Incluso Borchmeyer, que en cierta manera temía al tándem que formaban el español y el francés, notó algo nuevo en la correspondencia que mantenía con ambos, insinuaciones veladas, ligeras retractaciones, mínimas dudas, pero elocuentísimas tratándose de ellos, sobre la metodología hasta entonces común.

Después vino una Asamblea de Germanistas en Berlín, un Congreso sobre Literatura Alemana del siglo XX en Sttutgart, un simposio sobre literatura alemana en Hamburgo y un encuentro sobre el futuro de la literatura alemana en Maguncia.

A la asamblea de Berlín asistieron Norton, Morini, Pelletier y Espinoza, pero por una razón o por otra sólo una vez pudieron verse los cuatro, durante un desayuno, rodeados, además, por otros germanistas que luchaban denodadamente por la mantequilla y la mermelada. Al congreso asistieron Pelletier, Espinoza y Norton, y si bien Pelletier pudo hablar con Norton a solas (mientras Espinoza intercambiaba puntos de vista con Schwarz), cuando le tocó el turno a Espinoza de hablar con Norton, Pelletier se marchó discretamente con Dieter Hellfeld.

Esta vez Norton se dio cuenta de que sus amigos no querían hablar entre sí, en ocasiones ni siquiera verse, lo que no dejó de afectarla pues de alguna manera se sentía culpable del distanciamiento experimentado entre ambos.

Al simposio asistieron únicamente Espinoza y Morini, y procuraron no aburrirse, y ya que estaban en Hamburgo fueron de visita a la editorial Bubis y cumplimentaron a Schnell, pero no pudieron ver a la señora Bubis, a quien habían comprado un ramo de rosas, pues ésta se encontraba de viaje por Moscú. Esta mujer, les dijo Schnell, no sé de dónde saca tanta vitalidad, y luego soltó una risa satisfecha que a Espinoza y a Morini les pareció excesiva. Antes de marcharse de la editorial le entregaron las rosas a Schnell.

Al encuentro sólo asistieron Pelletier y Espinoza y esta vez ya no les quedó más remedio que enfrentarse y poner las cartas sobre la mesa.

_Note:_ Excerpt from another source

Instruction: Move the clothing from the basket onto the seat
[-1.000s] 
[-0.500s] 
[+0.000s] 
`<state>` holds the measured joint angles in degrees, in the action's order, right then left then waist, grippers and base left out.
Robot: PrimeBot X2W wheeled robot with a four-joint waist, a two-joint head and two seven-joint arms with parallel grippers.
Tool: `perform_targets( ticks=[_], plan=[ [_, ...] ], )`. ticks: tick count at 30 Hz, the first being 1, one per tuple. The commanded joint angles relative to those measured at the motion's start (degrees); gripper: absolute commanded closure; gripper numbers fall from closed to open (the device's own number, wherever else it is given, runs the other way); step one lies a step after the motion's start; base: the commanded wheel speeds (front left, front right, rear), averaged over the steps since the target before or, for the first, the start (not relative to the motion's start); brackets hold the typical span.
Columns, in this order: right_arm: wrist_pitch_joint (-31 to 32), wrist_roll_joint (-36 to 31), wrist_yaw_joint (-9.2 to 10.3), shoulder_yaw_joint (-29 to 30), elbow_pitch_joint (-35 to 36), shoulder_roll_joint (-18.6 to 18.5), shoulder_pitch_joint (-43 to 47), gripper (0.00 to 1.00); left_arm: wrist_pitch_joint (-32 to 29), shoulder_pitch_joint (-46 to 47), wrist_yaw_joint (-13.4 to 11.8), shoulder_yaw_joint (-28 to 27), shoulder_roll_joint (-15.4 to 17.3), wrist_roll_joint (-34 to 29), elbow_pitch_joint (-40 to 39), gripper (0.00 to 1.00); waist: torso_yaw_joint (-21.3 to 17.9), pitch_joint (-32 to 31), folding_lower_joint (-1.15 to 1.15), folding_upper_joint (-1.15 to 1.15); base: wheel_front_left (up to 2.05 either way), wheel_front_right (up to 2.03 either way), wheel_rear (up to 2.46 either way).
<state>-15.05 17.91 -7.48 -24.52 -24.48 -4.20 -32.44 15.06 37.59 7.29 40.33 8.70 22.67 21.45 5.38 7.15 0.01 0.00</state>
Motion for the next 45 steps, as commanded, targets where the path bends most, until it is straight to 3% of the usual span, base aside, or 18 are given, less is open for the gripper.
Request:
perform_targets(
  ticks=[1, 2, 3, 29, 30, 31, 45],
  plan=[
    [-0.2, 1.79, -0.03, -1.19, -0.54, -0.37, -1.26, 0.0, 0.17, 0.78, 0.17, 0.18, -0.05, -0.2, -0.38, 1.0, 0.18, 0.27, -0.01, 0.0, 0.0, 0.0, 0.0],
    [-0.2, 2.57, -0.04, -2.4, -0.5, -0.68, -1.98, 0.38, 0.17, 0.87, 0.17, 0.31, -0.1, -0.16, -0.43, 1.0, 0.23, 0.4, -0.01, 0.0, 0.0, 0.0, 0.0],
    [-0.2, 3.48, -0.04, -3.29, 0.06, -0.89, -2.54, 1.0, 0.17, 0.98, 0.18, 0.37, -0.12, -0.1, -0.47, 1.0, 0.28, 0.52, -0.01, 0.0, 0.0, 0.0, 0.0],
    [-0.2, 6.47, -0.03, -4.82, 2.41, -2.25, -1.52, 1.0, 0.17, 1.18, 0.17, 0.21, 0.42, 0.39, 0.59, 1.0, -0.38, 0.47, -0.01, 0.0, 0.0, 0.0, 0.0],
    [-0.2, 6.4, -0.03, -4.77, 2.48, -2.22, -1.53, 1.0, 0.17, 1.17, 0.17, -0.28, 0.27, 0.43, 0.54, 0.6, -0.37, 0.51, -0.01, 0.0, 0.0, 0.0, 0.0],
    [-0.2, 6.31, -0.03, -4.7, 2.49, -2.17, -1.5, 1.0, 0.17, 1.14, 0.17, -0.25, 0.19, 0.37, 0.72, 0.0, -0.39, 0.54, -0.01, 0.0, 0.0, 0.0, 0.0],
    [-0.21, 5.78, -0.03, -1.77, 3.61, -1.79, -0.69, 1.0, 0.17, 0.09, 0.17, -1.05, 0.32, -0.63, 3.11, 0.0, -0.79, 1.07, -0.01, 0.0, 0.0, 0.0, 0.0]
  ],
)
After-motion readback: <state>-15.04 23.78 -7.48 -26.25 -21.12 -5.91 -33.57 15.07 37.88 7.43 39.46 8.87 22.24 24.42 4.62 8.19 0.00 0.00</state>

Al principio, como es natural, ambos trataron de evitarse de forma cortés la mayor parte de las veces, o de forma abrupta en algunas contadas ocasiones, pero al final no les quedó más remedio que hablar. El acontecimiento tuvo lugar en el bar del hotel, a altas horas de la noche, cuando ya sólo quedaba un camarero, el más joven de todos los camareros, un chico alto y rubio y soñoliento.

Pelletier estaba sentado en un extremo de la barra y Espinoza en el otro. Después el bar empezó a vaciarse paulatinamente y cuando ya sólo quedaban ellos el francés se levantó y se acomodó al lado del español. Intentaron hablar del encuentro, pero al cabo de pocos minutos se dieron cuenta de que resultaba ridículo avanzar o fingir que avanzaban en esa dirección.

Fue Pelletier, más ducho en el arte de las aproximaciones y de las confidencias, quien dio otra vez el primer paso. Preguntó por Norton. Espinoza confesó que no sabía nada. Luego dijo que a veces la llamaba por teléfono y que era como hablar con una desconocida. Esto último lo infirió Pelletier, pues Espinoza, que en ocasiones se expresaba mediante elipsis ininteligibles, no llamó desconocida a Norton sino que mencionó la palabra ocupada y después la palabra ausente. El teléfono en el departamento de Norton, durante un rato, los acompañó en la conversación. Un teléfono blanco que sostenía la mano blanca, el antebrazo blanco de una desconocida. Pero no era una desconocida.